FYI: One of my friends is from Thailand. She earned a King’s Scholarship to study finance at a prestigious U.S. college. She currently lives in Bangkok where she works for McKinsey & Company, a global business consulting firm.
She’s smart…really smart. A few years ago, she told me that index fund investing doesn’t work well in emerging markets like Thailand. She says it’s more of a stock picker’s market. Many people agree. They say it’s easy to beat an emerging market index with carefully selected stocks.
Regards,
Ted
https://assetbuilder.com/knowledge-center/articles/is-there-such-a-thing-as-a-stock-pickers-market
Comments
So if Analysts are not covering companies, then active manager knows something others don't. I wouldn't call this "easy" or "expertise". Manager visits a biotech company and then writes in annual report saying "we met with management, CEO is great guy, we expect their drug to win FDA approval, the street is wrong about their chances, blah, blah, blah". We do not know what was actually discussed in meeting with CEO. We just believe what's written.

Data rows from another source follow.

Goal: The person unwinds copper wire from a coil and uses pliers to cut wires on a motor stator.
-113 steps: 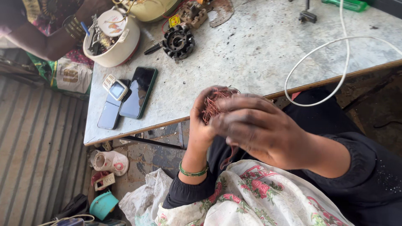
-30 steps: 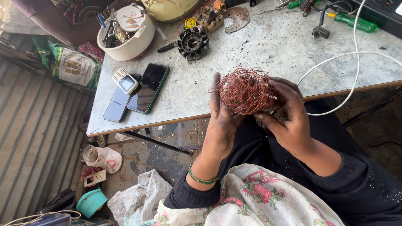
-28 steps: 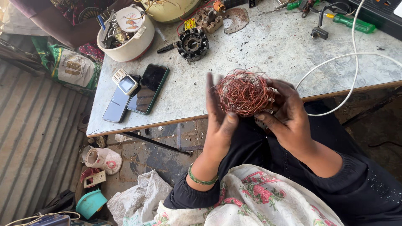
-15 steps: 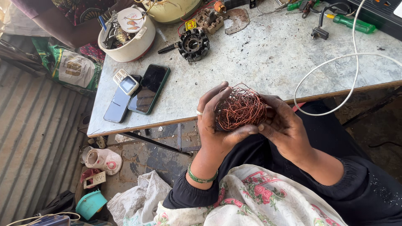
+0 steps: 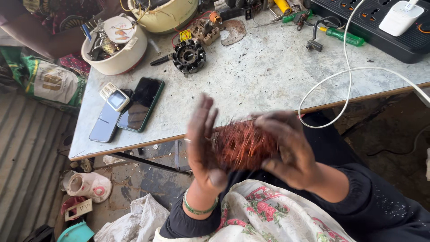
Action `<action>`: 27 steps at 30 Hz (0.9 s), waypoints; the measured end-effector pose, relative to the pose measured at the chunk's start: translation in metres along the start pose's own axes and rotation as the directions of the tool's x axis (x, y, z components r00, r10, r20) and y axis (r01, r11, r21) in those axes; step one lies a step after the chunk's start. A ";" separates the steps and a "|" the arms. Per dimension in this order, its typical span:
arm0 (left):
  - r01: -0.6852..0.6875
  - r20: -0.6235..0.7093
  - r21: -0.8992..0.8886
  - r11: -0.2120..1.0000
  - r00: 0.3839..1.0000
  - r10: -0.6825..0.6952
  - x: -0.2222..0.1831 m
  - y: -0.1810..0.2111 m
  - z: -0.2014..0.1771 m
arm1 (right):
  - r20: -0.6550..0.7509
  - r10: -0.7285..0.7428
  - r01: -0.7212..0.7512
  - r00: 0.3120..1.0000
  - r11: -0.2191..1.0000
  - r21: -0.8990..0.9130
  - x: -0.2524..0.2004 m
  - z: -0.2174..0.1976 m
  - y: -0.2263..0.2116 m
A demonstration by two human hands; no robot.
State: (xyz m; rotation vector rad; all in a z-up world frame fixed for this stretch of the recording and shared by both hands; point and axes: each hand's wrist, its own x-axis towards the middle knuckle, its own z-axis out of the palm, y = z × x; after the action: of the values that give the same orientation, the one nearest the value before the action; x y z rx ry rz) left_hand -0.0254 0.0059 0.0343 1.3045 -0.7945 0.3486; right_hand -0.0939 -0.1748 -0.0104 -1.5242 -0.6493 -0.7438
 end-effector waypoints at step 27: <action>-0.206 -0.158 -0.467 0.860 0.976 0.148 -0.077 -0.011 0.060 | 0.081 -0.400 0.401 0.913 0.841 -0.363 0.027 0.010 -0.069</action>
State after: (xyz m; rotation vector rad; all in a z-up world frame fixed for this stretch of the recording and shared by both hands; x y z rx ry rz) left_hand -0.0911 -0.0382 -0.0238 0.7366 -0.8391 0.3426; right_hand -0.1295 -0.1596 0.0537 -1.7550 -0.8812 -1.2434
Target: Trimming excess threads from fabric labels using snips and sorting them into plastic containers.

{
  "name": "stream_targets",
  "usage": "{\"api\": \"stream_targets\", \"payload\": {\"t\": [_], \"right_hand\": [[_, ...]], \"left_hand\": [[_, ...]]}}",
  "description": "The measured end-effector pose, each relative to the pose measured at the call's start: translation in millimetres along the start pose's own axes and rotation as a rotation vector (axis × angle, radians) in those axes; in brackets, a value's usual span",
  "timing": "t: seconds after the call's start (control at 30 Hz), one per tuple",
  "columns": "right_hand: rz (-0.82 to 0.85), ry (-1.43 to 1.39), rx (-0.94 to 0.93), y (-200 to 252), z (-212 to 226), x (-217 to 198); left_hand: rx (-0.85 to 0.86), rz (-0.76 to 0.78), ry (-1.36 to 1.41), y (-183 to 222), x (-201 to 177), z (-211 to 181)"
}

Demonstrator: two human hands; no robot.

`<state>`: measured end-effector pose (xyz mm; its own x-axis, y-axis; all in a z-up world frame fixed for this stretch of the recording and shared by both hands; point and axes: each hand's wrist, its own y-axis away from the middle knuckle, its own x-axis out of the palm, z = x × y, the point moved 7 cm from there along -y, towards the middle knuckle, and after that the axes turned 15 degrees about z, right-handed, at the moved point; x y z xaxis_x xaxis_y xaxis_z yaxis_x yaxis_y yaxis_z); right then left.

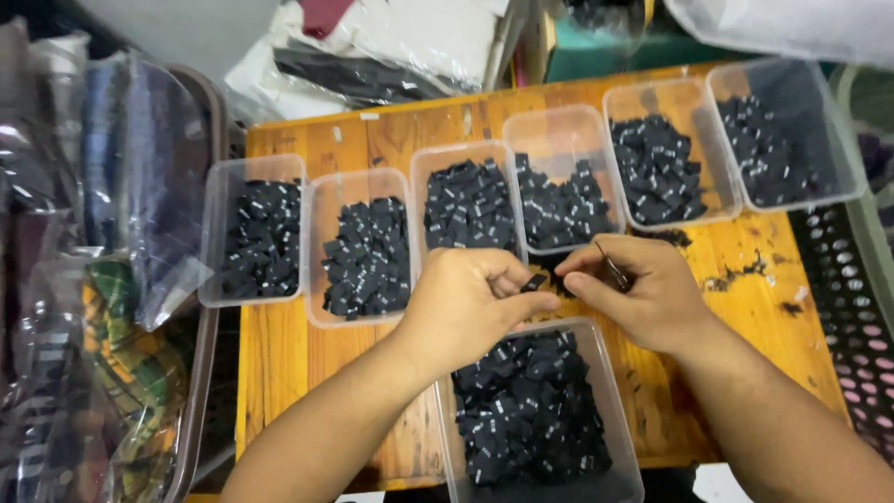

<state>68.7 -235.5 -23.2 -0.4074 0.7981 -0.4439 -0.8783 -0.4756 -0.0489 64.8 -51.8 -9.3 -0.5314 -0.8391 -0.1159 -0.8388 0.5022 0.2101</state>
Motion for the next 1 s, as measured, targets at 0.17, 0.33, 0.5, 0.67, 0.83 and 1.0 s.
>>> {"api": "stream_targets", "payload": {"t": [0.17,0.33,0.5,0.67,0.83,1.0], "right_hand": [[-0.016,-0.131,0.019,2,6,8],[-0.035,-0.176,0.116,7,-21,5],[-0.039,-0.224,0.162,1,-17,3],[0.005,-0.315,0.15,-5,-13,11],[0.031,-0.188,0.164,-5,-5,6],[0.158,-0.067,0.199,-7,5,8]], "left_hand": [[0.031,0.053,-0.106,-5,8,-8],[0.1,0.089,-0.199,-7,7,-8],[0.006,0.215,-0.241,-8,-1,-9],[0.023,0.279,-0.233,-7,2,-12],[0.082,0.315,-0.706,3,-11,-15],[-0.011,0.419,-0.943,5,-24,-3]]}}
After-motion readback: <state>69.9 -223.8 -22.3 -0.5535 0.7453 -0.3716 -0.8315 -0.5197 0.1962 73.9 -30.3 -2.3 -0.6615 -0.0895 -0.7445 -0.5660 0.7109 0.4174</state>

IMHO - and this is actually a sanguine statement - I think active managers are having bad time beating indexes because maybe finally some of them have developed scruples, maybe insider trading has reduced, or maybe law is doing a better job making it harder for quacks to outperform. At least I hope that's the case. We need fewer investment managers/advisors. PhDs in Physics can do something else to benefit mankind, instead of implementing trading algorithms for Wall Street trading desks.